La pluie, le long de la vitre, descend goutte à goutte. Elle forme une ligne translucide et fraîche qui emporte avec elle la chaleur de l’été. L’orage est passé, le ciel sombre s’est entrouvert, l’eau bienfaisante se répand sur le jardin assoupi qui l’attendait. Le sentier crépite, les petits cailloux blancs sautent sous la violence de l’ondée. La petite limace et l’escargot gris se pressent lentement sous les grandes herbes. Hautes comme des tours de verdure, elles leur offrent un abri sûr. Les vacances s’écoulent tranquillement. Depuis les grosses chaleurs, il pleut pour la première fois. Le jardin respire enfin. Il se redresse revigoré et nous aussi.
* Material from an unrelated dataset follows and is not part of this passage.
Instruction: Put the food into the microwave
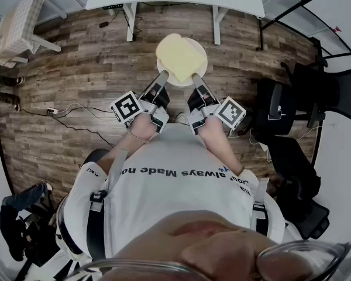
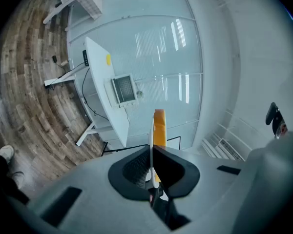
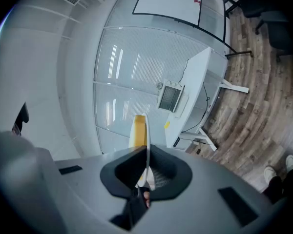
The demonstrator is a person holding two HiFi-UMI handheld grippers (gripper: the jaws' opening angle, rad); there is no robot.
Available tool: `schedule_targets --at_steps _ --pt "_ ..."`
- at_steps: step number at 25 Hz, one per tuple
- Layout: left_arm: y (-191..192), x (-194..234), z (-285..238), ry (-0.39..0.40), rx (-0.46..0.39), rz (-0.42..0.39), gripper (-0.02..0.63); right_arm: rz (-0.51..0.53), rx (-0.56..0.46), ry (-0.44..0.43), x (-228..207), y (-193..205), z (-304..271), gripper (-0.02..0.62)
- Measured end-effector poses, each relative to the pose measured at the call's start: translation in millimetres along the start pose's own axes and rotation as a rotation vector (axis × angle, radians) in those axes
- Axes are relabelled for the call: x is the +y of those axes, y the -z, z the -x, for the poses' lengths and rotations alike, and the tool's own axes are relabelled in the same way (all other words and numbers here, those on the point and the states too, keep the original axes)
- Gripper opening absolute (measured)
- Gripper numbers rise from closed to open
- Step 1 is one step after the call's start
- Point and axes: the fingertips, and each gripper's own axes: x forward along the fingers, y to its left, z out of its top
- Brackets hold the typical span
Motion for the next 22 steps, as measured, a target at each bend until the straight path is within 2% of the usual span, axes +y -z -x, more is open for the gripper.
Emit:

L’odeur de la terre mouillée monte doucement. Le lierre vert sombre brille et l’on imagine les petits moineaux nichés dans son ombre obscure et poivrée. Les nuages déclinent leurs nuances de gris, ils restent paresseusement accrochés au-dessus de nos têtes. Ils nous protègent pour l’instant de l’ardeur du soleil de l’été alangui. Une éclaircie, je prends le grand parapluie de toile aux quartiers de couleur. Je sors flâner dans les chemins humides, dans les flaques miroite la lumière du ciel changeant. Des feuillages des arbres s’échappent des perles de pluie qui brillent dans l’air dolent. Quel plaisir de lambiner, d’errer dans la nature qui reprend souffle. La moindre plante semble remercier les cieux de ses bienfaits.